» Work item: Return each line of the listing that follows in which the string "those" can be found.

» Data section:
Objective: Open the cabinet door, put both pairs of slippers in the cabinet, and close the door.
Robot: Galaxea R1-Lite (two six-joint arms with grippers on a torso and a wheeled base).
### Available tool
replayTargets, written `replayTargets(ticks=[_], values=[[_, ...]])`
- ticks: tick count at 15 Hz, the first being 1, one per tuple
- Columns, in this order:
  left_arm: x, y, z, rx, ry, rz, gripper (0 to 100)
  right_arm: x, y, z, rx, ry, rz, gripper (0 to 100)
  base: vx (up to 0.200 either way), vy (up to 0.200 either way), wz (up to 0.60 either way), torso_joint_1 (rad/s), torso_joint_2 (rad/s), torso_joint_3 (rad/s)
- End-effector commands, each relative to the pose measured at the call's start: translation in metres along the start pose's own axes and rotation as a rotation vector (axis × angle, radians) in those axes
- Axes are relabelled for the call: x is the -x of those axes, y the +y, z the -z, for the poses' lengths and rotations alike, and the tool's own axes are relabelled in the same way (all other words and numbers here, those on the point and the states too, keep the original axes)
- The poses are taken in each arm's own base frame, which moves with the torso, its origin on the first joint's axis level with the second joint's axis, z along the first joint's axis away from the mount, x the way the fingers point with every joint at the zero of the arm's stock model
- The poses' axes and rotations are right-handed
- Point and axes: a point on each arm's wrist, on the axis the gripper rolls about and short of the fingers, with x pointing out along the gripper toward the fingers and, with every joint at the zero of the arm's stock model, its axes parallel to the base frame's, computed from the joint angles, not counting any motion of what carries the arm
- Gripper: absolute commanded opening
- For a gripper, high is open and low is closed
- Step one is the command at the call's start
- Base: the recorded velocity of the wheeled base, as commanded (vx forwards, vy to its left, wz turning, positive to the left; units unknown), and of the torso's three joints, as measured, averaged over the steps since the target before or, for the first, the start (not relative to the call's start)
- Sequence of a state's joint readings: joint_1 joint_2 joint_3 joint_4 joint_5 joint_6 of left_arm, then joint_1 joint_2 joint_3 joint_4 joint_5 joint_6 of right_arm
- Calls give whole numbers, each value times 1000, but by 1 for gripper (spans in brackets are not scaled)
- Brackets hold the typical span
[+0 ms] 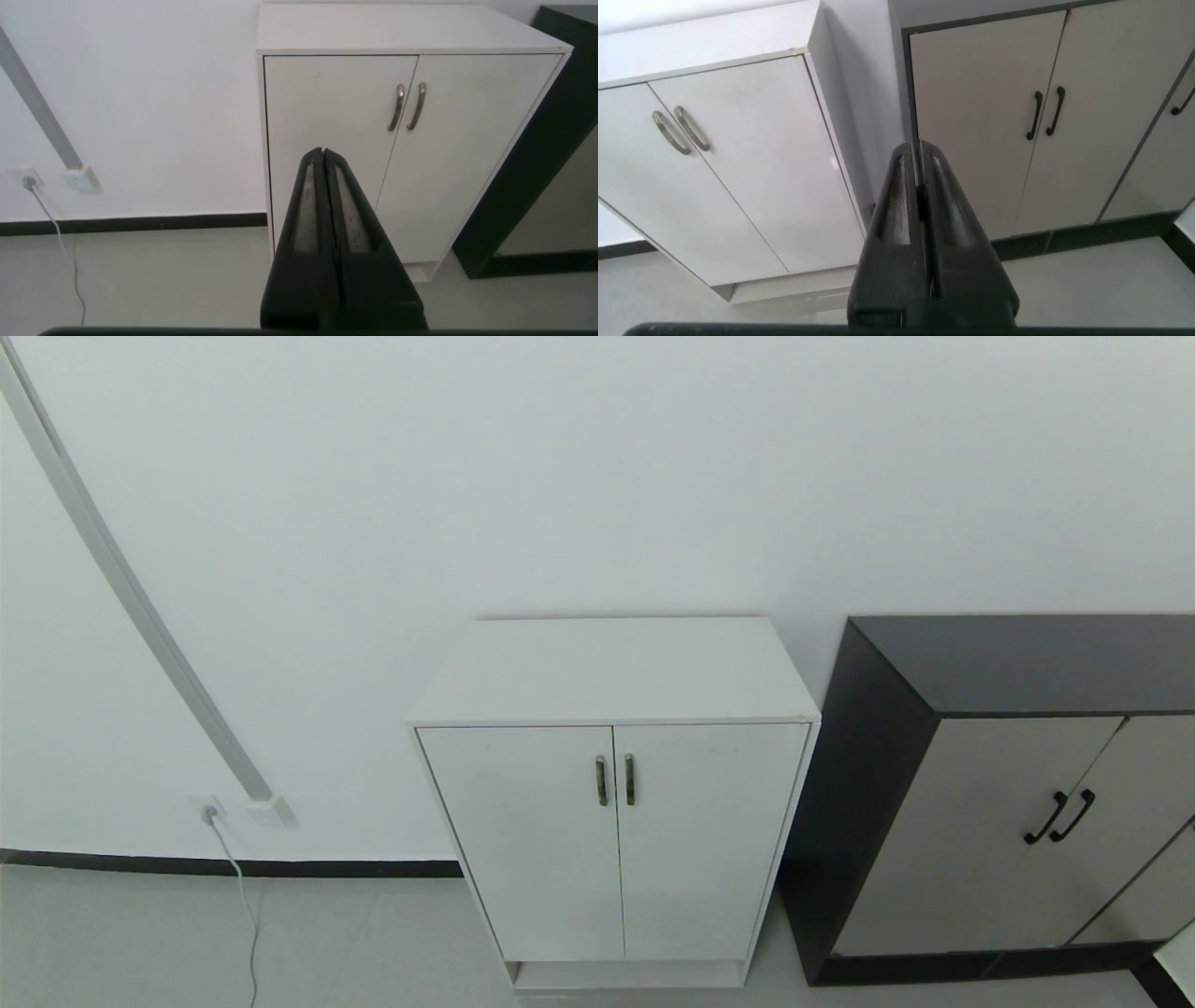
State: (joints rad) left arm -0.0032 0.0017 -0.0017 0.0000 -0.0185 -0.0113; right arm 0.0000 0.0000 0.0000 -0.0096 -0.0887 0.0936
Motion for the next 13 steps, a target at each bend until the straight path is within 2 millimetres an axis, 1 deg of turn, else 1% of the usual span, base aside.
replayTargets(ticks=[1,13], values=[[0,0,0,-1,0,0,0,0,0,0,0,0,0,0,0,0,0,0,0,0],[0,0,0,-1,0,0,0,0,0,0,19,2,-4,0,0,0,0,0,0,0]])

» Worked solution:
- End-effector commands, each relative to the pose measured at the call's start: translation in metres along the start pose's own axes and rotation as a rotation vector (axis × angle, radians) in those axes
- Axes are relabelled for the call: x is the -x of those axes, y the +y, z the -z, for the poses' lengths and rotations alike, and the tool's own axes are relabelled in the same way (all other words and numbers here, those on the point and the states too, keep the original axes)

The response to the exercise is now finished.